Describe and comment on the relative significance of the types of currency exposure that a firm may be faced with.
Relative significance of the types of currency exposure that a firm may be faced with
1. Transaction exposure occurs when companies buy or sell in
different currencies. It occurs when there is international trade
.There is actual cash outflow or inflow. Hence there is actual
profit or loss.
Example. If a US based company buys a product from India and the
payment is to be made in Indian Rupee. Then the entire risk of
currency exchange lies with the US company if the product is sold
in terms of Rupee.
2. Economic exposure is the long term impact of cash flows due to
economic issues in a country. It is also known as Operating
exposure . Economic exposure is difficult to predict and hedging
against it is difficult.
Example:Due to economic factors if the US GDP continuously
increases then the US currency appreciates. This puts foreign
companies in US at higher exchange rate risk.
3. Translation exposure occurs due to consolidation of balance
sheet of subsidiaries.
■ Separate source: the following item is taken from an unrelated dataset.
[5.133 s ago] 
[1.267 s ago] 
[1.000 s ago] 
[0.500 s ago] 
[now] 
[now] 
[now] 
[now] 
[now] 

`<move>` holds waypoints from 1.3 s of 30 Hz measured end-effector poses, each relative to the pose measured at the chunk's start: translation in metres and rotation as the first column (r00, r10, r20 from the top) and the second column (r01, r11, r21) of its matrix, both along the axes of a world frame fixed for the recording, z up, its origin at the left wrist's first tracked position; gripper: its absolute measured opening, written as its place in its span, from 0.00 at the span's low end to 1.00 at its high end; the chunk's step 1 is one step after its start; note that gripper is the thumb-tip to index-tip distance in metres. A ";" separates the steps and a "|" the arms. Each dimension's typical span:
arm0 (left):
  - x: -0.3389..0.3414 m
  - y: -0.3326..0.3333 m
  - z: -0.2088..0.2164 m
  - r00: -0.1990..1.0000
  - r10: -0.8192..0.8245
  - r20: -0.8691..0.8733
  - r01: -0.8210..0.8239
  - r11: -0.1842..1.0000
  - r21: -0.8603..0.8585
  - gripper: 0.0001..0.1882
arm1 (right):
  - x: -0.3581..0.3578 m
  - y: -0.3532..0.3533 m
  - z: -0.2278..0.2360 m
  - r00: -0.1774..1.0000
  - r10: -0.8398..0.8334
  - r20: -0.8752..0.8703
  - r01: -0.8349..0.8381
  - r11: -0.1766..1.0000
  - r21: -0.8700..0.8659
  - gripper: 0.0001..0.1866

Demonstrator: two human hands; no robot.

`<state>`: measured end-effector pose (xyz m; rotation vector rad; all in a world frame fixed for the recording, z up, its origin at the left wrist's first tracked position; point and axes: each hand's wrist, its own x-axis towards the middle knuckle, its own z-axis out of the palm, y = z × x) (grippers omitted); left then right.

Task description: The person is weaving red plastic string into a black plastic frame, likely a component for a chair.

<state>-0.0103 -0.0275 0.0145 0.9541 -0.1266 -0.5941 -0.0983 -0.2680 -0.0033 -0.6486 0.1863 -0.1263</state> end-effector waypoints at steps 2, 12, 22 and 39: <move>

There is currency exposure of assets and
liabilities but these are notional losses or gains and not actual
gains or losses. This is also called accounting exposure.This
happens with Multinational companies who have their subsidiaries in
foreign countries. Any fluctuation in exchange rate can appreciate
or depreciate the value of assets in foreign country.
Example: If a German company has a US subsidiary. If the Dollar
appreciates with respect to Euro . The value of assets and cash in
terms of Euro will depreciate leading to translation losses.